> _Recorded information_:
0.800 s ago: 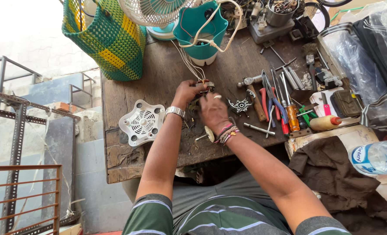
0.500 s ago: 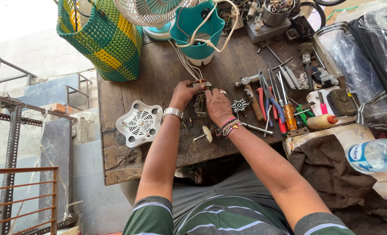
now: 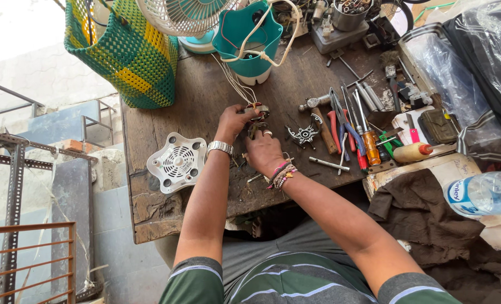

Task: The person repairs a small electrical motor at a cluttered workbench. They use a screwdriver to tighten screws on the motor housing and a hammer to tap a component into place. The person also handles a small metal ring and a white plastic fan base part during the process.

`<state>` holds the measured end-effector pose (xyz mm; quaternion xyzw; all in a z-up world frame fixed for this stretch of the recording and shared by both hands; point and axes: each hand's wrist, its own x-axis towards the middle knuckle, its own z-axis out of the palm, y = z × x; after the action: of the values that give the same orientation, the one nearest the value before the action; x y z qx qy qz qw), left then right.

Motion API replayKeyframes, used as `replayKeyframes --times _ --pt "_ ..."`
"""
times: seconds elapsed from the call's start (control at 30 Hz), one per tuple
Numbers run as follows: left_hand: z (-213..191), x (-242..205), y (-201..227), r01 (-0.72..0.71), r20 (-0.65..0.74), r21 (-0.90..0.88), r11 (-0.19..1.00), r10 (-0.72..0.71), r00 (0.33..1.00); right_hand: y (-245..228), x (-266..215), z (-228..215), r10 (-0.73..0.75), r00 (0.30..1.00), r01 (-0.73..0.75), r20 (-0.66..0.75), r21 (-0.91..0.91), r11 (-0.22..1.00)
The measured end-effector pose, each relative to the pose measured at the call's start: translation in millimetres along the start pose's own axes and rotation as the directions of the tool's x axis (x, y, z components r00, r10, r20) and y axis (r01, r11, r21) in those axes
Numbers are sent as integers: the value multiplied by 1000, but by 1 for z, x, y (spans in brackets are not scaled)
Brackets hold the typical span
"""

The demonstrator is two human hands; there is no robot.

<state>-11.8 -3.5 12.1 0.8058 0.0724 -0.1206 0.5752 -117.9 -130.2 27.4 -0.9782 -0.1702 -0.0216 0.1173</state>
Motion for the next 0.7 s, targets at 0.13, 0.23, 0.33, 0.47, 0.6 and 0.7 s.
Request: replayKeyframes --times 0.13,0.23,0.33,0.47,0.6,0.7 --pt "0 0 -2 -23 -20 31 999 23 1000 9 7 31 -1 1000 3 -29 77 997" --pt "-1 1 0 -2 16 21 1000 2 1000 13 10 37 12 1000 -11 -10 127 992" --pt "0 -1 0 -31 8 30 999 31 999 16 7 14 56 998 -55 2 225 973" --pt "-2 -2 2 -36 -7 123 992 37 999 27 -15 -41 225 966 -257 124 491 832" --pt "2 -19 -13 -183 -45 287 940 204 978 69 -51 -82 261 957 -245 126 832 498" --pt "14 -40 -34 -293 -69 313 903 329 942 100 -67 -97 286 929 -247 235 969 8"
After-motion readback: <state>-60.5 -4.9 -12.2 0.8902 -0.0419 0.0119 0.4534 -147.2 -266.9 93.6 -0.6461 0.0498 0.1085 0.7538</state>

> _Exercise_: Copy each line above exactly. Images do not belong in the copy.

> _Output_:
0.800 s ago: 
0.500 s ago: 
now: 

Task: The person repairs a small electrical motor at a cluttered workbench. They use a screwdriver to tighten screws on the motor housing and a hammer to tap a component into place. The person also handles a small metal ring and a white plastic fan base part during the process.

`<state>` holds the measured end-effector pose (xyz mm; quaternion xyzw; all in a z-up world frame fixed for this stretch of the recording and shared by both hands; point and axes: each hand's wrist, its own x-axis towards the middle knuckle, its own z-axis out of the palm, y = z × x; after the action: of the values that give the same orientation, the one nearest the value before the action; x y z qx qy qz qw), left then right.

Motion API replayKeyframes, used as `replayKeyframes --times _ --pt "_ ..."`
"""
times: seconds elapsed from the call's start (control at 30 Hz), one per tuple
Numbers run as follows: left_hand: z (-213..191), x (-242..205), y (-201..227), r01 (-0.72..0.71), r20 (-0.65..0.74), r21 (-0.90..0.88), r11 (-0.19..1.00), r10 (-0.72..0.71), r00 (0.33..1.00); right_hand: y (-245..228), x (-266..215), z (-228..215), r10 (-0.73..0.75), r00 (0.30..1.00), r01 (-0.73..0.75), r20 (-0.66..0.75), r21 (-0.91..0.91), r11 (-0.22..1.00)
The measured end-effector pose, each relative to the pose measured at the call's start: translation in millimetres along the start pose's own axes and rotation as the directions of the tool's x axis (x, y, z components r00, r10, r20) and y axis (r01, r11, r21) in those axes
Numbers are sent as integers: the value multiplied by 1000, but by 1 for z, x, y (spans in brackets are not scaled)
Brackets hold the typical span
"""

The demonstrator is two human hands; there is no robot.

<state>-11.8 -3.5 12.1 0.8058 0.0724 -0.1206 0.5752 -117.9 -130.2 27.4 -0.9782 -0.1702 -0.0216 0.1173</state>
Motion for the next 0.7 s, targets at 0.13, 0.23, 0.33, 0.47, 0.6 and 0.7 s.
Request: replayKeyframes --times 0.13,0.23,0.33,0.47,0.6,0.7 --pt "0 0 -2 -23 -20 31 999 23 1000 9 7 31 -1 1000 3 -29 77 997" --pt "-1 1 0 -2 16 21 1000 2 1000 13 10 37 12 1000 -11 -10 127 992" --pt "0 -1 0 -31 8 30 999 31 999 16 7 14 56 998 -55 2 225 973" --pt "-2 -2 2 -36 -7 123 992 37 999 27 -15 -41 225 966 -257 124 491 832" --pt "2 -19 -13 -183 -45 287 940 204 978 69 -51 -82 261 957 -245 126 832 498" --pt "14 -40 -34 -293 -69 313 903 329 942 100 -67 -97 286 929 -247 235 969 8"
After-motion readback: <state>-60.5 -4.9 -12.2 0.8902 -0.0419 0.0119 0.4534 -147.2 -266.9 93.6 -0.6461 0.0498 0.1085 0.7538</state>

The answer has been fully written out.